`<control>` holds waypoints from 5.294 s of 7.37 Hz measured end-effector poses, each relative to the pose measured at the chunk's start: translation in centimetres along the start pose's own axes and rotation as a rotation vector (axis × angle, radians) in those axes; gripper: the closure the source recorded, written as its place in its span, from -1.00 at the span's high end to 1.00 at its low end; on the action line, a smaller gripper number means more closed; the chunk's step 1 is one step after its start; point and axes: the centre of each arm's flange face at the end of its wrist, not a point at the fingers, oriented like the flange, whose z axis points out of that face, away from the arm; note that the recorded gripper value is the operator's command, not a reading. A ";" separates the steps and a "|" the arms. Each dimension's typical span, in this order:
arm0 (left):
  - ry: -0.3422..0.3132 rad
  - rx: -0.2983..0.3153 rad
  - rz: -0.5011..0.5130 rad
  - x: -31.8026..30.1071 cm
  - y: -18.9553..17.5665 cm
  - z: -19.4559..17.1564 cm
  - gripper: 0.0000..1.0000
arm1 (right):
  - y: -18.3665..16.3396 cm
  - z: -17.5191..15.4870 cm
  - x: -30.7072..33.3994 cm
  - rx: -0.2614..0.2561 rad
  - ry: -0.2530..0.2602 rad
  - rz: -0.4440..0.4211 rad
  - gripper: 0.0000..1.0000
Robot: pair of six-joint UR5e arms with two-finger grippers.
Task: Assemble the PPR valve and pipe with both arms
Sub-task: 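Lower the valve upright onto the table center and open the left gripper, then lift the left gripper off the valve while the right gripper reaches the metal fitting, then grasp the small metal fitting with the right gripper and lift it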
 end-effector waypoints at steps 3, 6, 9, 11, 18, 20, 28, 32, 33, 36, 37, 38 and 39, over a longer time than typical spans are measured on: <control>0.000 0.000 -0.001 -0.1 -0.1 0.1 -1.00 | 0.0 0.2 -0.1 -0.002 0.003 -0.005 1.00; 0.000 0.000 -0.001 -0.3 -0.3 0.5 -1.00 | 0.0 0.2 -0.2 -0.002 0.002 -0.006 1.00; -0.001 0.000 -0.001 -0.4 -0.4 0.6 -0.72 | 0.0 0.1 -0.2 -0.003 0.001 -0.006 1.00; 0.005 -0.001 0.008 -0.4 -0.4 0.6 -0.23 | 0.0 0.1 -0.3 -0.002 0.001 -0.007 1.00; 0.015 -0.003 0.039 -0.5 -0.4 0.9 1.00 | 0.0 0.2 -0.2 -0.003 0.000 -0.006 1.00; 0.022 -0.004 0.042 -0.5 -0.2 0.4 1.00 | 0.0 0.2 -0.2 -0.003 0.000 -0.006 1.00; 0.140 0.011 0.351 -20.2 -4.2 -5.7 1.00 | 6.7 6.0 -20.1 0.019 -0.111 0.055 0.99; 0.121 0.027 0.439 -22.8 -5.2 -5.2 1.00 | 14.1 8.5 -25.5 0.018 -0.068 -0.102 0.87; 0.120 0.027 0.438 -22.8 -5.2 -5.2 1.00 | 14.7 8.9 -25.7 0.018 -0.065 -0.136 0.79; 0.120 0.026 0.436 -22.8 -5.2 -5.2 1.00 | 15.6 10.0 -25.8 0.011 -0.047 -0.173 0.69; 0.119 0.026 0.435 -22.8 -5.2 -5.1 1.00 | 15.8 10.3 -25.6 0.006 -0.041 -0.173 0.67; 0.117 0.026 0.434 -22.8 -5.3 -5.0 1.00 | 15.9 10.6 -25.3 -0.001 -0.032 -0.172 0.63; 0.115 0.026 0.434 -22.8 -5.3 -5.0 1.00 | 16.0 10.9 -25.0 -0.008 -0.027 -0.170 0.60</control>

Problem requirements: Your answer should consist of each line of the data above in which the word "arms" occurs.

Response area:
`<control>` holds waypoints from 5.294 s of 7.37 Hz measured end-effector poses, each relative to the pose measured at the chunk's start: translation in centimetres along the start pose's own axes and rotation as a rotation vector (axis × angle, radians) in those axes; gripper: the closure the source recorded, written as its place in its span, from -1.00 at the span's high end to 1.00 at its low end; on the action line, a smaller gripper number means more closed; the chunk's step 1 is one step after its start; point and axes: the centre of each arm's flange face at the end of its wrist, not a point at the fingers, oriented like the flange, whose z axis points out of that face, away from the arm; note that the recorded gripper value is the operator's command, not a reading. A ";" separates the steps and a "|" the arms. Each dimension's typical span, in this order:
Robot: pair of six-joint UR5e arms with two-finger grippers.
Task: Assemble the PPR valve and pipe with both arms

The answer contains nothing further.